Print Page   |   Contact Us   |   Sign In   |   Join Now
ASDIN Physician Blog
Blog Home All Blogs
Search all posts for:   


View all (77) posts »

Hot off the Press!!!!

Posted By Abigail Falk, Tuesday, August 9, 2016
Share |
Permalink | Comments (2)

Comments on this post...

Adrian Sequeira says...
Posted Saturday, August 13, 2016
The RESCUE study is a prospective RCT evaluating the benefit of treating bare- metal in-stent stenosis with a stent graft (FLAIR) in the outflow track of patient with AVGs & AVFs compared to just balloon angioplasty (BA) with a 2 year f/u.
The end points:
1) Access circuit primary patency (ACPP)– defined as the interval from treatment to the next thrombosis or repeat intervention anywhere in the access.
2) Treatment area primary patency (TAPP)- interval from treatment until repeat intervention at the original treatment site.
3) Index of primary function (IPF)- Time from the study procedure to access abandonment divided by the number of interventions performed on the access circuit to maintain vascular access.

Some thoughts:
Patients with lower extremity accesses were not included as were those with cephalic arch lesions. I am not too sure why cephalic arch lesions were excluded as this would be an expected site of stenosis in those with BC AVFs.

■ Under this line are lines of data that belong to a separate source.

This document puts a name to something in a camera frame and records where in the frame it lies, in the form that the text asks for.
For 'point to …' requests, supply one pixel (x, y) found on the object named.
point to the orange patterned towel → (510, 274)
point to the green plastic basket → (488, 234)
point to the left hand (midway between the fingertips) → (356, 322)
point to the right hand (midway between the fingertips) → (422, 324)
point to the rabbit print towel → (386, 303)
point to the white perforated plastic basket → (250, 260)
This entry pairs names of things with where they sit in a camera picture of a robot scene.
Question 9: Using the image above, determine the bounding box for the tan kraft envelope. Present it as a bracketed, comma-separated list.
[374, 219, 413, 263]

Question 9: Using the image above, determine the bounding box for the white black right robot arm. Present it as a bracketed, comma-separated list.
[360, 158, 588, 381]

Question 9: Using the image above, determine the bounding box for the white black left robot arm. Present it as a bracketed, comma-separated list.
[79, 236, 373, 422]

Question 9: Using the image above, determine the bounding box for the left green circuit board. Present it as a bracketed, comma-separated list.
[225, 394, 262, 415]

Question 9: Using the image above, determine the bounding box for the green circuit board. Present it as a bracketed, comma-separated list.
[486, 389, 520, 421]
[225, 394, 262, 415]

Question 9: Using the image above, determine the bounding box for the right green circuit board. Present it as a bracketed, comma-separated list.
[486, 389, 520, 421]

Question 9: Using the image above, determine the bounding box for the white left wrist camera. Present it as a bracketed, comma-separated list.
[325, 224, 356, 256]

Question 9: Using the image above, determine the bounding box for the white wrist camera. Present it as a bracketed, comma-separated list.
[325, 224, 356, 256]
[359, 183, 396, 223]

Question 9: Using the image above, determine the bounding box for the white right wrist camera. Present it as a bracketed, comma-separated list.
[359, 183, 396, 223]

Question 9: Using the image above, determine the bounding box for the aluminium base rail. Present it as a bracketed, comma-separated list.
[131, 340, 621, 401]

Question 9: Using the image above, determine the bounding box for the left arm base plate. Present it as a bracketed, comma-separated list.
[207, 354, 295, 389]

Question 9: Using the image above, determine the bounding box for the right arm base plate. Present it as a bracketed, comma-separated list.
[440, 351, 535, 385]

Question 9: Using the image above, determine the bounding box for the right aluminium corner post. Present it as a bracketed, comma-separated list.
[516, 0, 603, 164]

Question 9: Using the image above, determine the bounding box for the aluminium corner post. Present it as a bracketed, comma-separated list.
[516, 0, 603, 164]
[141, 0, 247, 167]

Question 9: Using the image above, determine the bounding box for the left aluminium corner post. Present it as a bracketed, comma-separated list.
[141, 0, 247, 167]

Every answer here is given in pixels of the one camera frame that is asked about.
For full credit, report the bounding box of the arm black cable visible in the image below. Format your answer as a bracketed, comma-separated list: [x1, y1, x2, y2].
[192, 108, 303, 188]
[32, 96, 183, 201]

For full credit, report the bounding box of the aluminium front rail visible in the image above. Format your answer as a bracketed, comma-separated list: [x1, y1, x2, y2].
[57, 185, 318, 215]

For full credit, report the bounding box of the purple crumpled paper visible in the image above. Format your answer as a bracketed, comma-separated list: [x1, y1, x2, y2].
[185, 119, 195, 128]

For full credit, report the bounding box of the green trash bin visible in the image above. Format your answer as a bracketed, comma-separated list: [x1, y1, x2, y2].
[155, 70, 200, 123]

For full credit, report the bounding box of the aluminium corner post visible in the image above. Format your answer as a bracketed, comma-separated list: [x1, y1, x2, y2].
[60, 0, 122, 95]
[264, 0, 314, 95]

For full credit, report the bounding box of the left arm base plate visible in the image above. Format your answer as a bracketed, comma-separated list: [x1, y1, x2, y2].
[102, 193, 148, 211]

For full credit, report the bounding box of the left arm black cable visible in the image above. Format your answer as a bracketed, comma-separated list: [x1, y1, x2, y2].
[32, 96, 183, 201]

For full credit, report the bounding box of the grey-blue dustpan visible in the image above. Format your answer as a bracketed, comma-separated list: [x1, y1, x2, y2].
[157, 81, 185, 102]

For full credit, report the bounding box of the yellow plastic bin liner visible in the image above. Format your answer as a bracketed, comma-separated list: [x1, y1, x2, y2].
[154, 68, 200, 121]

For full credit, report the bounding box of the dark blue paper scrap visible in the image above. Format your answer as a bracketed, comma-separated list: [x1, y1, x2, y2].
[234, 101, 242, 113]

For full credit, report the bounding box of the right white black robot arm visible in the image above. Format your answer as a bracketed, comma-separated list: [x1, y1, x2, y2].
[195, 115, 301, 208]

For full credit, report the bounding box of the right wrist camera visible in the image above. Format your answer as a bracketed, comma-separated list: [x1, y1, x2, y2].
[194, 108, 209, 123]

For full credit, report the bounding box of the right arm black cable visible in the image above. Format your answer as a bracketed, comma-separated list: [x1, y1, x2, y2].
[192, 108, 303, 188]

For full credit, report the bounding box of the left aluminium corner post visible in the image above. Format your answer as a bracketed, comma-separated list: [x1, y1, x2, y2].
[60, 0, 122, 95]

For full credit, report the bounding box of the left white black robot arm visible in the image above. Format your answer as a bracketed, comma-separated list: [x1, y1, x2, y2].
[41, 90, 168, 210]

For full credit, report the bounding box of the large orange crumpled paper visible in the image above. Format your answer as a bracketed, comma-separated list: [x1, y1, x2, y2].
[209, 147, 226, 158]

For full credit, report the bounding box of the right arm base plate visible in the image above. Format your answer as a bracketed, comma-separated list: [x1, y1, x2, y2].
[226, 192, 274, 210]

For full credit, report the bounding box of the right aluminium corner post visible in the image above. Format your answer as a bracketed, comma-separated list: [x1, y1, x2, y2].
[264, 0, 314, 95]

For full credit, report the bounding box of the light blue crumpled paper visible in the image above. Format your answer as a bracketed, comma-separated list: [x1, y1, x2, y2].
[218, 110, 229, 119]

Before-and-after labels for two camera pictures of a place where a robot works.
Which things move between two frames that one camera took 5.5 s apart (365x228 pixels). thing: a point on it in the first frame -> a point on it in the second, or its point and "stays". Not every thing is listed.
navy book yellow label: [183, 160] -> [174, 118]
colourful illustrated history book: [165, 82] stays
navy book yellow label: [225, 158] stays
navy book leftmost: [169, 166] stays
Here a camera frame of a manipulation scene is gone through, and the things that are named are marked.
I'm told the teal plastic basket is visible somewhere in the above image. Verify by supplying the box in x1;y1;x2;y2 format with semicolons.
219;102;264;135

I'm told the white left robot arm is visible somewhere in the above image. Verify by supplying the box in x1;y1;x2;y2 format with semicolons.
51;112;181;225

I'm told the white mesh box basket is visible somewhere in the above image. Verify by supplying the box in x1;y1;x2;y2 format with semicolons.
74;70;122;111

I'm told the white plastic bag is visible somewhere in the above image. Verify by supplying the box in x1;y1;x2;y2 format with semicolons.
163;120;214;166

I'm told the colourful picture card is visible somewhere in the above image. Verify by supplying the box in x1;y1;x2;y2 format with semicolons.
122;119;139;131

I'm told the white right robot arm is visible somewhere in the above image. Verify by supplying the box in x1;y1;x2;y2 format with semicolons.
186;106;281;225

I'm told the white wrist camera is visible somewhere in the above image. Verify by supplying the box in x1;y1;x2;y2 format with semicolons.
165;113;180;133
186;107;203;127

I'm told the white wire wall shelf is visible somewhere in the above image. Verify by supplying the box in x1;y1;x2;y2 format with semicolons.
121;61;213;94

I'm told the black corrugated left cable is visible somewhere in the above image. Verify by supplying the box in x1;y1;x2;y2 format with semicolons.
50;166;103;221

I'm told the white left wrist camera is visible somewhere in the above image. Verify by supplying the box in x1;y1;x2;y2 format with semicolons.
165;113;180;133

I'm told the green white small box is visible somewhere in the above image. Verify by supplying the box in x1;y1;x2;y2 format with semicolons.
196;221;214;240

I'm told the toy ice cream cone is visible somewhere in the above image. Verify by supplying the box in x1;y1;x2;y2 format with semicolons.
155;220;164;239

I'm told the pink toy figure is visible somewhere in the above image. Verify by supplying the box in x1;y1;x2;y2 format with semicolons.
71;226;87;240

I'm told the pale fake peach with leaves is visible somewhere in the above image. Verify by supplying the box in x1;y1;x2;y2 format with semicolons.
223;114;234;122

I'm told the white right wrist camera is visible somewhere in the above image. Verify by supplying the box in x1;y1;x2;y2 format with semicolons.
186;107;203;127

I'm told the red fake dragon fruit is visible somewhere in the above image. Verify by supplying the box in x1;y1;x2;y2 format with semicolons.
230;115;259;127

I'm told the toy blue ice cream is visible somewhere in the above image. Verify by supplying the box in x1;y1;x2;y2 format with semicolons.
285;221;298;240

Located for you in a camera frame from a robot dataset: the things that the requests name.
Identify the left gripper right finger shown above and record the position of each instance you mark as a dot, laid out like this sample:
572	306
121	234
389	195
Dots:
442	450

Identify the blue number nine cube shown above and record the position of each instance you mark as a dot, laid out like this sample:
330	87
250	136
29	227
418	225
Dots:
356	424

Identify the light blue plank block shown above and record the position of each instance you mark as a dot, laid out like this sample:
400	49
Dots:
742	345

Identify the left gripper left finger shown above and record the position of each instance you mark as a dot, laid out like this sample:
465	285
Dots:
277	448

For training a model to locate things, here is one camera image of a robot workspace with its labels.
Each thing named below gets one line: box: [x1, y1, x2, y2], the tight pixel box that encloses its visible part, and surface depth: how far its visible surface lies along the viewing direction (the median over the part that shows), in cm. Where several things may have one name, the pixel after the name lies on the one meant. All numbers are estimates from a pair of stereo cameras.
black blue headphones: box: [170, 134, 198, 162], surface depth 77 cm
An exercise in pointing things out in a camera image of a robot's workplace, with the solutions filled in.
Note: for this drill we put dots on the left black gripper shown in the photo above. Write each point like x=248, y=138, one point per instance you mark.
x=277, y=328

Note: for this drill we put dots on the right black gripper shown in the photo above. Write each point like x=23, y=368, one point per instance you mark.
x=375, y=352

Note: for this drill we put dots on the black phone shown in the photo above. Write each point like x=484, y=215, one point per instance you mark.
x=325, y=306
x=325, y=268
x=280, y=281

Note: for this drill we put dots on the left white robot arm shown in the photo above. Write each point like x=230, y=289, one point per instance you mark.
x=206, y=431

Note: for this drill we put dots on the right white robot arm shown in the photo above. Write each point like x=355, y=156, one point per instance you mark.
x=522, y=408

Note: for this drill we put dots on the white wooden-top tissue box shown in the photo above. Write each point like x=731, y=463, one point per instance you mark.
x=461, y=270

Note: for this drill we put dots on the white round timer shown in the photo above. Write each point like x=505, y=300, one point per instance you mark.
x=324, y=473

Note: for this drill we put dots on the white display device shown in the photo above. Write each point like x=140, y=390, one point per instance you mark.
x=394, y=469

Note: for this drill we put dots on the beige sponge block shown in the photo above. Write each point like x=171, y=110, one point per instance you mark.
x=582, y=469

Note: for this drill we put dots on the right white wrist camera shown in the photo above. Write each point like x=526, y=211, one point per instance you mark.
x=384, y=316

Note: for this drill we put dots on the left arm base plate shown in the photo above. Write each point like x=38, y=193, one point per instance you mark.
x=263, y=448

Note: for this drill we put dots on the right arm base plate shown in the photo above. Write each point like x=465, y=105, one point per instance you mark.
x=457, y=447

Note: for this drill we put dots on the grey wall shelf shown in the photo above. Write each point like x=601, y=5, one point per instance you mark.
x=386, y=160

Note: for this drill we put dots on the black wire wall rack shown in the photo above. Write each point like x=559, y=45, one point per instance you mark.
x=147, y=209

The predominant site of central stenosis was the subclavian while the axillary vein was the predominant site of peripheral stenosis.

Looking at the ACPP Kaplan Meier graph, by the end of 2 years, the probability of maintaining ACPP was equivalent in both groups. There is a separation 3-6m in the stent graft group with fewer patients needing interventions compared to the PTA group. This benefit disappears by 2 years as more patients in the stent graft group needed interventions. Remember ACPP is influenced by issues anywhere in the access circuit and not just at the site of stent stenosis.

Looking at the TAPP Kaplan Meier, by the end of 2 years, the probability of maintaining TAPP was greater for the stent graph group but it too showed that over time more patients needed intervention, though a statistically significant separation remained over the 2 year period. This separation starts as early as 3m. By 24 months, rates were 15% for the stent graft group versus 2% for the angioplasty group.

IPF: Fewer interventions were reflected in the IPF data. IPF was higher in the stent graft group at 2 years: 177 vs 143.

Thus, in the end: Instent stenosis improves by placing a stent graft. The benefit is however modest with fewer procedures required over 2 years at the site of stent graft placement. PTA is stubbornly repetitive as the stenosis gets angrier each time PTA is performed.

I would be interested in hearing from Dr Falk and the other authors.
Permalink to this Comment }

Abigail Falk says...
Posted Wednesday, August 17, 2016
Your analysis of the trial is well summarized.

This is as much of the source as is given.